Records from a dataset

:::::

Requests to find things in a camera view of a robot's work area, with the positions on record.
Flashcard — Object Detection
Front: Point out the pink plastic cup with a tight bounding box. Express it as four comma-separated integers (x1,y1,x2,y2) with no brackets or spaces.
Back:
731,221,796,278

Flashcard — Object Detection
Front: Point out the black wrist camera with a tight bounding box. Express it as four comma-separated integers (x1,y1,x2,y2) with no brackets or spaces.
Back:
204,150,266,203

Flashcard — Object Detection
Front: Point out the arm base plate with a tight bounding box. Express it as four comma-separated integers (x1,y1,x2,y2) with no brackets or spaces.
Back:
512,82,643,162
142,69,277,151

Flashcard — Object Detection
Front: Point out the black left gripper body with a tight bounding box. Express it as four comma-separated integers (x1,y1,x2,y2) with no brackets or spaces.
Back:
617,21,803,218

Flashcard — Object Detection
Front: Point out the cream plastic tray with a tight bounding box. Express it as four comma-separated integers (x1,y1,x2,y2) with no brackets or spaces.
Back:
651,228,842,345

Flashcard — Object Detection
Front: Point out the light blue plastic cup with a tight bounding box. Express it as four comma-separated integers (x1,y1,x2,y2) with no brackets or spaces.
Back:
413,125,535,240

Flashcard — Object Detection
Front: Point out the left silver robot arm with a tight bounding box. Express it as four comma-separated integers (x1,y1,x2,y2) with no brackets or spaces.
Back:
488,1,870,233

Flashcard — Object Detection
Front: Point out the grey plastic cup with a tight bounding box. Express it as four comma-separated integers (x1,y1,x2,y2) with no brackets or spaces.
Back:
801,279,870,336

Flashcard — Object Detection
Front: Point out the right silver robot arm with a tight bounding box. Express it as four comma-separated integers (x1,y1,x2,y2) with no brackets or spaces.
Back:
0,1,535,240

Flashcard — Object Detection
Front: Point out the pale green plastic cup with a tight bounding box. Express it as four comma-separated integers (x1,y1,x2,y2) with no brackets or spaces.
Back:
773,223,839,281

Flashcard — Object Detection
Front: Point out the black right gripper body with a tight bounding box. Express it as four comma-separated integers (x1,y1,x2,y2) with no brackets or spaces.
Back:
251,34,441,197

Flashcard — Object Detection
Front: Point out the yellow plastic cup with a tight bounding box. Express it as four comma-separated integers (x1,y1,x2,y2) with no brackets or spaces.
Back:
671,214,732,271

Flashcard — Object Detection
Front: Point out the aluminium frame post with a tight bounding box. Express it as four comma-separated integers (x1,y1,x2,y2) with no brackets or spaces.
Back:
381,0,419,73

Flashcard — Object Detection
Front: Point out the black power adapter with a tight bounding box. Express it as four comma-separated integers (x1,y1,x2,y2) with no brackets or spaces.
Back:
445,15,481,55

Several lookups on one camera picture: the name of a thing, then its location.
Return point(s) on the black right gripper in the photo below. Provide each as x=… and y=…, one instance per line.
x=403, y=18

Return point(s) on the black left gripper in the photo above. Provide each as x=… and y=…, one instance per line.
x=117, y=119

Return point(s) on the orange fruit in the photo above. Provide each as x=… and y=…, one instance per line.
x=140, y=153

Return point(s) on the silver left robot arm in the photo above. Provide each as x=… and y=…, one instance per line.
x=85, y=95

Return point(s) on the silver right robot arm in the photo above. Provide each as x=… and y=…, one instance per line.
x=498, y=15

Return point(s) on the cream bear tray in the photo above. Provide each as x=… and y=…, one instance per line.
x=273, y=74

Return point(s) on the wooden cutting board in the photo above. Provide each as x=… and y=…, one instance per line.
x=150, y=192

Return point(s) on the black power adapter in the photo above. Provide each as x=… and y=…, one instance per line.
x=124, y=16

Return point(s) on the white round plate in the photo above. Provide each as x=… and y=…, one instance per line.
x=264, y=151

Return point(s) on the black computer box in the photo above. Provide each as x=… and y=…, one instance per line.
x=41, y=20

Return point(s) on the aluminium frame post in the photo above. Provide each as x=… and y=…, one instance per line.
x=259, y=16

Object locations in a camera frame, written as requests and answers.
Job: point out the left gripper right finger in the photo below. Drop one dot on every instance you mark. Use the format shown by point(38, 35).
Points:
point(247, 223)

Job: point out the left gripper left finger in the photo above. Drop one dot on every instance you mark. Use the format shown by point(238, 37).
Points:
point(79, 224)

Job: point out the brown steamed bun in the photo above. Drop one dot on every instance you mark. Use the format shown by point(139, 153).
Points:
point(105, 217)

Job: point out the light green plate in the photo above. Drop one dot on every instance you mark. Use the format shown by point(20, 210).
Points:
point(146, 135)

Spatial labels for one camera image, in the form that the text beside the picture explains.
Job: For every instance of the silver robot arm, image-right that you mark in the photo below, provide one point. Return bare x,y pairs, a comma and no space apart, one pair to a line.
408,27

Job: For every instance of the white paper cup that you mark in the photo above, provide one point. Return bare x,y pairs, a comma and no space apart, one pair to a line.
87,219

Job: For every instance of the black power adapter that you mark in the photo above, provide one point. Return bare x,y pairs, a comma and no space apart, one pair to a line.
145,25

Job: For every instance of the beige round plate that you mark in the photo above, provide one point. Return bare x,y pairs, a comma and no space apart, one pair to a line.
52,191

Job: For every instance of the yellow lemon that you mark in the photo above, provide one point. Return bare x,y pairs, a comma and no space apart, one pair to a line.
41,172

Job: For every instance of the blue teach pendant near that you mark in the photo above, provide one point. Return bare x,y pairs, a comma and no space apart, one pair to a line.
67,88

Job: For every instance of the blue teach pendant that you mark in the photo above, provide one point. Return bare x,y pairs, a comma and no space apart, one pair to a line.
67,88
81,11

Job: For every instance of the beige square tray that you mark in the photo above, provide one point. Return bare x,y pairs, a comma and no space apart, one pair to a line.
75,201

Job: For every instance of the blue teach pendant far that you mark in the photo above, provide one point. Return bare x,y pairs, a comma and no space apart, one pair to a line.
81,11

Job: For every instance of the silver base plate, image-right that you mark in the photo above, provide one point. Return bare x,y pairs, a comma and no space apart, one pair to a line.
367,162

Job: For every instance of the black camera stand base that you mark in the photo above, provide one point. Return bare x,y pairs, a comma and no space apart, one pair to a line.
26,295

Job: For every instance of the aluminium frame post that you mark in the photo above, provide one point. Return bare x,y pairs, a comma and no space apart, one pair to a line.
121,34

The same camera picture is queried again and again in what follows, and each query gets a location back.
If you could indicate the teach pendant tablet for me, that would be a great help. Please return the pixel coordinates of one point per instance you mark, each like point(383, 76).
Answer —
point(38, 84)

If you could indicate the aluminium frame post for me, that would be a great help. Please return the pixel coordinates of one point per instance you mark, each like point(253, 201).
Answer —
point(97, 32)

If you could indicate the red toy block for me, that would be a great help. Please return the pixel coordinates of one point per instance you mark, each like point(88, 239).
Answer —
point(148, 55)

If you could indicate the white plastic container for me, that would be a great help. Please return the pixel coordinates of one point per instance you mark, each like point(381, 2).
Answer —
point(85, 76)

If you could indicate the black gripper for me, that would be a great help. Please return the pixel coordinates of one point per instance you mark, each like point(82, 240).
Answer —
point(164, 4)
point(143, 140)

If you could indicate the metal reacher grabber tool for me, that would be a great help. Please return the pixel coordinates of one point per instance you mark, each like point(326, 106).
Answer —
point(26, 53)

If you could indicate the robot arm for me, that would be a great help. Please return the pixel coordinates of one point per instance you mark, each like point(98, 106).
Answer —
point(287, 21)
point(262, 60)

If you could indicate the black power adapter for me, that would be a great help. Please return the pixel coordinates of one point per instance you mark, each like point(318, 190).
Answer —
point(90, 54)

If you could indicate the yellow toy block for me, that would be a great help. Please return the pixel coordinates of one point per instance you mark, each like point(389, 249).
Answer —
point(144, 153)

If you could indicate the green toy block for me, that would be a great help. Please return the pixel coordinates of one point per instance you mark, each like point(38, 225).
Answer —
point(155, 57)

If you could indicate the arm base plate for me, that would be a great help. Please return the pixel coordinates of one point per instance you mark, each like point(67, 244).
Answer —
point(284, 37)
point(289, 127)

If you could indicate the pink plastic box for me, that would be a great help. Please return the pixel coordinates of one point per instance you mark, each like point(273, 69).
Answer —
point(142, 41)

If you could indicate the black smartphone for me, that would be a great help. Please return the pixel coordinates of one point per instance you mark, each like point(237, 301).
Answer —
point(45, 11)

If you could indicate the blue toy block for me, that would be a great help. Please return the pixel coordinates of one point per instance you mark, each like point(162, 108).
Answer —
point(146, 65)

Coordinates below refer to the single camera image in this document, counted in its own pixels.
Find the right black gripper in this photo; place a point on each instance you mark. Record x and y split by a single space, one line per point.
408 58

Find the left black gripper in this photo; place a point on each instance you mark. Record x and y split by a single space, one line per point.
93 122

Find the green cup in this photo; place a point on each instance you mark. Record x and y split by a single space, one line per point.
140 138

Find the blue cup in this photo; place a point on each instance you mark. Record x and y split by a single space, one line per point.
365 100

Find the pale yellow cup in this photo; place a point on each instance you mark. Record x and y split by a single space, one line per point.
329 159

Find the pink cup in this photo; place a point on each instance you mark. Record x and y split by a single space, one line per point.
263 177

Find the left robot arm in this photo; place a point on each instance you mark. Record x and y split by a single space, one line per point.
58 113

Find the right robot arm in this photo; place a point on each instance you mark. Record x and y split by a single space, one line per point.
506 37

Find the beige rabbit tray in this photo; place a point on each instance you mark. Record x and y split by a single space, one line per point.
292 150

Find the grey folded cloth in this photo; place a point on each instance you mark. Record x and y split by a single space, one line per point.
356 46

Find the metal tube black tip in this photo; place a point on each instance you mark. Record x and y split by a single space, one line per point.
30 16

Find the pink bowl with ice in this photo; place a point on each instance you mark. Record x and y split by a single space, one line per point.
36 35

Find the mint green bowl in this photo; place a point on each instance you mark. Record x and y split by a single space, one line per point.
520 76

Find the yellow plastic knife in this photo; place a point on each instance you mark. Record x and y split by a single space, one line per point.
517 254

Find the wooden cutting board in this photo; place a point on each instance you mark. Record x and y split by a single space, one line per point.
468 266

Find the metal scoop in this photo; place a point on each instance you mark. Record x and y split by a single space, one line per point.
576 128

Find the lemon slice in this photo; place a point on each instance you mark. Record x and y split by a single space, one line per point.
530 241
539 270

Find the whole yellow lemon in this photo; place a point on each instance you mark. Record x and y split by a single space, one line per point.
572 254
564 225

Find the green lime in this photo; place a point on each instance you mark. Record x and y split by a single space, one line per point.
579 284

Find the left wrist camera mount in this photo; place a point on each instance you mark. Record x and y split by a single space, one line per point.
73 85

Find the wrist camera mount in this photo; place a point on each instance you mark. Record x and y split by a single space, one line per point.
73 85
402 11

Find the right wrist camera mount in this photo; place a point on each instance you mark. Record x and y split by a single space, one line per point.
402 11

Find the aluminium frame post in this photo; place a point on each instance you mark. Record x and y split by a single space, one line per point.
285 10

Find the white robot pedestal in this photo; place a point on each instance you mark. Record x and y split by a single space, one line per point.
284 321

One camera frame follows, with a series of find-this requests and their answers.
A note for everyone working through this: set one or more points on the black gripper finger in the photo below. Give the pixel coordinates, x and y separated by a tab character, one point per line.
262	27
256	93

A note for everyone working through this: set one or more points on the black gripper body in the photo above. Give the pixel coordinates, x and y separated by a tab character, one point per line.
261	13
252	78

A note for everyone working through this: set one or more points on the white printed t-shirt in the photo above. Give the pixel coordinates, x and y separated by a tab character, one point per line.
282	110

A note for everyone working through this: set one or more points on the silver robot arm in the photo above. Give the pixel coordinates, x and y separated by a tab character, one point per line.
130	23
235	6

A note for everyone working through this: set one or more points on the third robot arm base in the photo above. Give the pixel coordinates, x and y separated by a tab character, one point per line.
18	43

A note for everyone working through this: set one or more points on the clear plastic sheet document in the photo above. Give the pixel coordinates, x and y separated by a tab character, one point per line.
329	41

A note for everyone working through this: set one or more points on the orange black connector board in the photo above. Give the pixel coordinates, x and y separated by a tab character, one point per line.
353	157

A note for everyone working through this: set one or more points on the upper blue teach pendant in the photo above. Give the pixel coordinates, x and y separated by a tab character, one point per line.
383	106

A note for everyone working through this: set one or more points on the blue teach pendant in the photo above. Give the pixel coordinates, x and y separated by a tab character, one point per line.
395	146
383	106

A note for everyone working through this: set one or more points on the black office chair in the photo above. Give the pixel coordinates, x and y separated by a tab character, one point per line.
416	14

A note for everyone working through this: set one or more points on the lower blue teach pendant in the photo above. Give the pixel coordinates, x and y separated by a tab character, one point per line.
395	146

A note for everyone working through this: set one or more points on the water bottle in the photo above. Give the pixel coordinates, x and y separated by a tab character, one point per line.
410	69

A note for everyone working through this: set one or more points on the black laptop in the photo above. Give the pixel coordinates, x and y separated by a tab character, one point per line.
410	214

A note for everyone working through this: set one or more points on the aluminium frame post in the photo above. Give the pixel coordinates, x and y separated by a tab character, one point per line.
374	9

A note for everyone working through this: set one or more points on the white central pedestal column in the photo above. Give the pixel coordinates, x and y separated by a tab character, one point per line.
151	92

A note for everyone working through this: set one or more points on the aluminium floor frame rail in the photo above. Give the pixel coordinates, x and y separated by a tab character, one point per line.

:::::

Task directions:
Work through the records above. Copy every line with the string "picture".

Final answer:
Several lookups on one camera picture: the name of a thing, then its location.
Spatial labels for one camera image, in the form that the text beside the picture explains.
The same camera picture is queried again and again in what follows, and each query gets a location back.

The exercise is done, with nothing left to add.